Shale History & Accumulated Debt
One-Well Shale’s “honest income statement” shows that 2014 shale technology is economical at $100 oil, assuming “average well production” – an IP of 500 is average in the Bakken.
Of course, shale companies must survive today, with oil at $55/bbl. Let’s assume OAS gets serious, and drills only in their really hot areas. Viewed through the One Well Shale P&L statement, if I set the IP=750, and I set the oil price to $87/bbl, cash flow is $9M in the first year and a 3-year ROI of 67%. Through 1H 2015, OAS will be all right if they can just drill their best opportunities, and rely on their hedge book to keep them afloat.
That’s not the the same thing as asking if the wells they drill will be “profitable long term” since that $87/bbl price obtained via hedges will only last through 1H 2015. Once the hedges run out, those IP=750 wells will be just barely above break-even (after 3 years!) at $55/bbl.

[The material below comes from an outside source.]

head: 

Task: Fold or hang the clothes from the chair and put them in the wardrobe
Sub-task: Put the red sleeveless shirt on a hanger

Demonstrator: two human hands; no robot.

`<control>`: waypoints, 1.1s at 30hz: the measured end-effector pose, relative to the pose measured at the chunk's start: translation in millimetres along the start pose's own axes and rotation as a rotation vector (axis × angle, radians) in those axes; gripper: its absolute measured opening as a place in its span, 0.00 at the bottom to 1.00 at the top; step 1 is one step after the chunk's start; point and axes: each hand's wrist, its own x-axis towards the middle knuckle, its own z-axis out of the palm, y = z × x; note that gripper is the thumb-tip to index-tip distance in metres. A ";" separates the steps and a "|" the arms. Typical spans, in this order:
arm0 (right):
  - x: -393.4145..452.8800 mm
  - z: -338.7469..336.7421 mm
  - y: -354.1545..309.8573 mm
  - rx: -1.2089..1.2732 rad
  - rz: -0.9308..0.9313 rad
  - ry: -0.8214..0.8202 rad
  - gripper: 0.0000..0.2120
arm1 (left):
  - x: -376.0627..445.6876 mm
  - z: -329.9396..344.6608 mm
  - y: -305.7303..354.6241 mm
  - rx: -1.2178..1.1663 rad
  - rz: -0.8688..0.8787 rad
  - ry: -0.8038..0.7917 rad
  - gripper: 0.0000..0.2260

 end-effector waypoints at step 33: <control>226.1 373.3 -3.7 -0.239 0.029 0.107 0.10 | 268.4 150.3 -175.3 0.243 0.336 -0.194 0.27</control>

But for the moment, OAS can stay above water.
I’m deliberately avoiding the question of how long-lived the shale resource is. I am just answering the question: what is the break-even oil price for drilling a Bakken shale well. The answer is, with an average well (IP=500) at a company with an average cost structure is long-term break-even at about $99/bbl, best case, assuming 3 wells per square mile and a property cost of $10k/acre.
Bottom line: the average US shale oil well is uneconomical even with hedging in place, since most hedging is around $90/bbl and the break-even is $99/bbl.
The Risk We Now Face
In Part 2: The Destruction That Awaits, we delve into the important question of the longevity of shale oil supply. The projections we can make from the latest data are quite frightening.
As is the massive impact today’s oil prices will have on the shale industry should they persist. Simply put, if oil prices stay at $55/bbl, we will eventually lose the vast bulk of US shale oil production, simply because perhaps 3/4 of even Bakken shale is just not economical at that price.
And this prediction assumes the economy continues along as it has for the past several years. Should there be a serious economic contraction and/or a tightening of the credit markets, and the declines hit harder, many fewer shale drillers will be able to find any sort of funding, property sales will be fewer and for lower prices, and a lot more shale drillers will go bankrupt – and recoveries on those bankruptcies will be lower. Knock-on effects will hose the banks providing credit lines, vendors that provided services to companies and were not paid, and pension (and bond) funds that bought the junk bonds that are now worth pennies on the dollar. All of this will simply worsen the carnage to the shale sector.